Recorded information START

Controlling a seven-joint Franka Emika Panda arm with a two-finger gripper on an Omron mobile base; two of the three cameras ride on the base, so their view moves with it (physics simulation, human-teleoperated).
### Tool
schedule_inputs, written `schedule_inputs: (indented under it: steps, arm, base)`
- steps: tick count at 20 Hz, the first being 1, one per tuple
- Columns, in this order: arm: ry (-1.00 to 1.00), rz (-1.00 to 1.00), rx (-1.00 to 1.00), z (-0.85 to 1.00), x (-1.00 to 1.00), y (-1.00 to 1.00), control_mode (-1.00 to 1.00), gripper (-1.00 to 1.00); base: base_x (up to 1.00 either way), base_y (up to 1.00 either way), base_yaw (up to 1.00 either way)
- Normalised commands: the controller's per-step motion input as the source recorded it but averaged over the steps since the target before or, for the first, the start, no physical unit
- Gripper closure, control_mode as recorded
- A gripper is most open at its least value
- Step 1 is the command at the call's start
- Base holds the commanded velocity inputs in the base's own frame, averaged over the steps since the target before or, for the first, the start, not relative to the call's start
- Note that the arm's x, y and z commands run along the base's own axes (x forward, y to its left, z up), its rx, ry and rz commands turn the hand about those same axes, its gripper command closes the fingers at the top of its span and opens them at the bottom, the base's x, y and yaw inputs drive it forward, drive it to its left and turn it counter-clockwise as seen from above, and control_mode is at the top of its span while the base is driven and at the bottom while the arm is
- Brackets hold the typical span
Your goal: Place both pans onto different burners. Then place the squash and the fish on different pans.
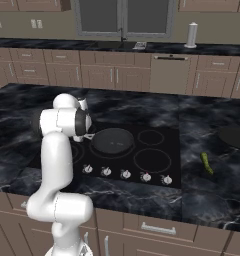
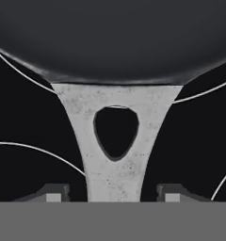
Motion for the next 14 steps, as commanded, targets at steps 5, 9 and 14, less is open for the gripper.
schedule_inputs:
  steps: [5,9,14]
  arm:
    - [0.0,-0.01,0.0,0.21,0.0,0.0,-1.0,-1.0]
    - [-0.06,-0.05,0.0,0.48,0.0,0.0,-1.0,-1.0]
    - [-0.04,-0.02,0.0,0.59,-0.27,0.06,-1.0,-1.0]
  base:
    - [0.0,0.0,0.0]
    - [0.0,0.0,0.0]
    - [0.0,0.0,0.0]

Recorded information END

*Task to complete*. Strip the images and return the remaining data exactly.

*Written answer*.
Controlling a seven-joint Franka Emika Panda arm with a two-finger gripper on an Omron mobile base; two of the three cameras ride on the base, so their view moves with it (physics simulation, human-teleoperated).
### Tool
schedule_inputs, written `schedule_inputs: (indented under it: steps, arm, base)`
- steps: tick count at 20 Hz, the first being 1, one per tuple
- Columns, in this order: arm: ry (-1.00 to 1.00), rz (-1.00 to 1.00), rx (-1.00 to 1.00), z (-0.85 to 1.00), x (-1.00 to 1.00), y (-1.00 to 1.00), control_mode (-1.00 to 1.00), gripper (-1.00 to 1.00); base: base_x (up to 1.00 either way), base_y (up to 1.00 either way), base_yaw (up to 1.00 either way)
- Normalised commands: the controller's per-step motion input as the source recorded it but averaged over the steps since the target before or, for the first, the start, no physical unit
- Gripper closure, control_mode as recorded
- A gripper is most open at its least value
- Step 1 is the command at the call's start
- Base holds the commanded velocity inputs in the base's own frame, averaged over the steps since the target before or, for the first, the start, not relative to the call's start
- Note that the arm's x, y and z commands run along the base's own axes (x forward, y to its left, z up), its rx, ry and rz commands turn the hand about those same axes, its gripper command closes the fingers at the top of its span and opens them at the bottom, the base's x, y and yaw inputs drive it forward, drive it to its left and turn it counter-clockwise as seen from above, and control_mode is at the top of its span while the base is driven and at the bottom while the arm is
- Brackets hold the typical span
Your goal: Place both pans onto different burners. Then place the squash and the fish on different pans.
Motion for the next 14 steps, as commanded, targets at steps 5, 9 and 14, less is open for the gripper.
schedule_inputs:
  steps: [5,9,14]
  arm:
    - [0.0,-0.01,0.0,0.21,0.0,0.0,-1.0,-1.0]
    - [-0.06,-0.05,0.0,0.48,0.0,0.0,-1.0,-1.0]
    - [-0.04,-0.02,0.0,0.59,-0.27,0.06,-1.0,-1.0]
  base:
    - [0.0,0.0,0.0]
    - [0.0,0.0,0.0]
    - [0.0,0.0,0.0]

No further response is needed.